The result is given in Fig. 11. This result is more striking since the neural network was not trained on 6-nomials and yet it clearly outperforms the random method. Once again, a large portion of the edges are inaccessible to our methods.

Our computations for the Picard ranks of \(V_5\) took a CPU decade. The approach presented in this paper allowed us to repeatedly pare down hundreds of thousands of possible edges to a manageable, but likely to succeed, subset. The mini-computation in this section demonstrates the benefit of including a neural ensemble model in the algorithmic pipeline en route to computing period matrices of smooth quartic hypersurfaces.

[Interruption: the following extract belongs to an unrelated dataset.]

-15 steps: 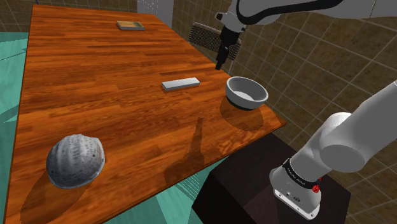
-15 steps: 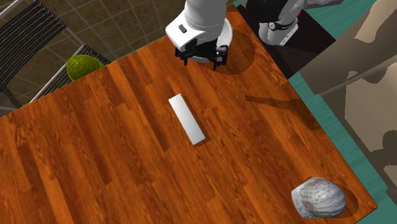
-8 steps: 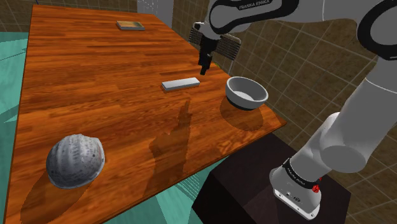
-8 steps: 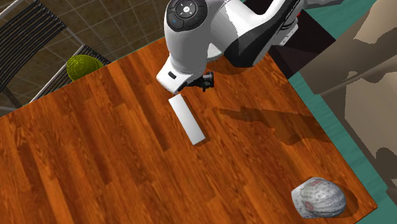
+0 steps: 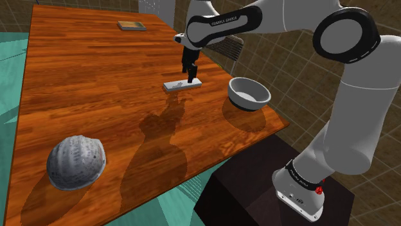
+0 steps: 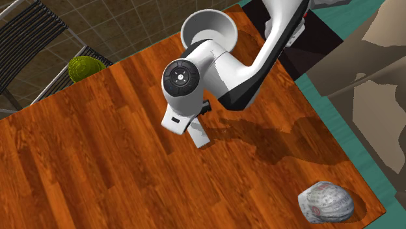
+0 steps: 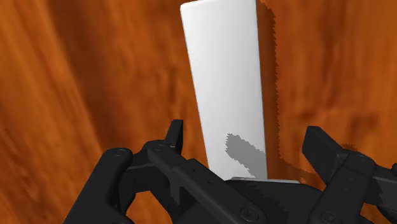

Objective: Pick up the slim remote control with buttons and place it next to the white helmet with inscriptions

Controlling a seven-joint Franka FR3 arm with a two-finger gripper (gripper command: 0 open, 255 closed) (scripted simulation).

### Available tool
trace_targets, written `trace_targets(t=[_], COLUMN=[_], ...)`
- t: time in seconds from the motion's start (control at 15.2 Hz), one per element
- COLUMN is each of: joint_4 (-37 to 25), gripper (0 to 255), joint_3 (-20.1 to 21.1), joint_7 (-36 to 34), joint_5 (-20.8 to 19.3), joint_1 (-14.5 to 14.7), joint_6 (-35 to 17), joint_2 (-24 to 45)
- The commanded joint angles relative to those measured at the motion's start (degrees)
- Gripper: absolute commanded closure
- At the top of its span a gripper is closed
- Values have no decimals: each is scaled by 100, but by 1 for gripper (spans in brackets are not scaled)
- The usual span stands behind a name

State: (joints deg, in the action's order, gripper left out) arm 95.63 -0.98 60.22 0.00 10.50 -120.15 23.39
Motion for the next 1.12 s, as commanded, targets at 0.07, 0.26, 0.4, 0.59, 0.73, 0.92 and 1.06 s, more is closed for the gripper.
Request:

6.5 Costs of Collecting the Training Data and Training the Network

The training data for our neural network comes essentially for free, in the sense that, even an “unaided” period computation method that randomly searches for good deformations will produce the training data as a byproduct. For our 4-and-5-nomial dataset set, we performed 10 CPU years of computations. Our neural network was trained on the by-product of this computation. In comparison, the time to train the neural model took 21 CPU days. Clearly, the cost of training is negligible in comparison to the primary computations. For this reason, and with the results of Sect. 6.4 in mind, the neural network has a net positive impact on period computations.

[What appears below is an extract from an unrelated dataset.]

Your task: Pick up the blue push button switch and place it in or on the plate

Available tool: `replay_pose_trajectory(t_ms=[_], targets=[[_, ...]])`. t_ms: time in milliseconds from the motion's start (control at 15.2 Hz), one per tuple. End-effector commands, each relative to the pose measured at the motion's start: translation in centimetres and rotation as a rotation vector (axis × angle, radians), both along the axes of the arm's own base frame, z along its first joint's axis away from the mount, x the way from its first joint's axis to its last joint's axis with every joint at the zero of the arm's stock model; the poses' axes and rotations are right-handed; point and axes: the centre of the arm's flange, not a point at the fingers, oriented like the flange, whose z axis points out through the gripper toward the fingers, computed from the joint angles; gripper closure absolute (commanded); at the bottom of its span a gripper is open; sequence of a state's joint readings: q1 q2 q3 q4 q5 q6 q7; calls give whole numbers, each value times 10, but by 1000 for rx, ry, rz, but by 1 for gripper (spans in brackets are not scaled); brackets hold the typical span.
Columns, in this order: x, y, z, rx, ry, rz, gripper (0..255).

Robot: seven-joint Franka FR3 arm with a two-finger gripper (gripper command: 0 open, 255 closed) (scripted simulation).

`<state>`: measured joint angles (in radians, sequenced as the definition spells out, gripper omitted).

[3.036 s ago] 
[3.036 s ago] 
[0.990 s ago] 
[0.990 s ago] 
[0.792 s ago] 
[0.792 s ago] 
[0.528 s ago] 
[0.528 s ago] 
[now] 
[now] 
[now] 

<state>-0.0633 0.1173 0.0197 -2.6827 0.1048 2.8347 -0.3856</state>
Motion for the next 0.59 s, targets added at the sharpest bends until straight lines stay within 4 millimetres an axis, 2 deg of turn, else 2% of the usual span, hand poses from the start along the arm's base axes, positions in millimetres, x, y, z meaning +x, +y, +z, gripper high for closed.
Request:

We now clarify the strategy of training a neural network alongside a random search to achieve this net positive impact. Consider a graph \(G = (W,E)\) in which we are trying to compute the periods of some (or all) of the vertices. Without prior training data, we need to begin exploring G by trying to compute period transition matrices for randomly selected \(e \in E\). The cohomology matrices associated to an edge are a by-product of the period transition computation, and the label for the edge is known based on the result of the computation. Over time, the exploration process accumulates a labelled dataset that can be used to train a neural model. After a comparatively short time for training, the neural model can be deployed to accelerate the search for traversable edges in G. This process can be repeated as training data grows larger.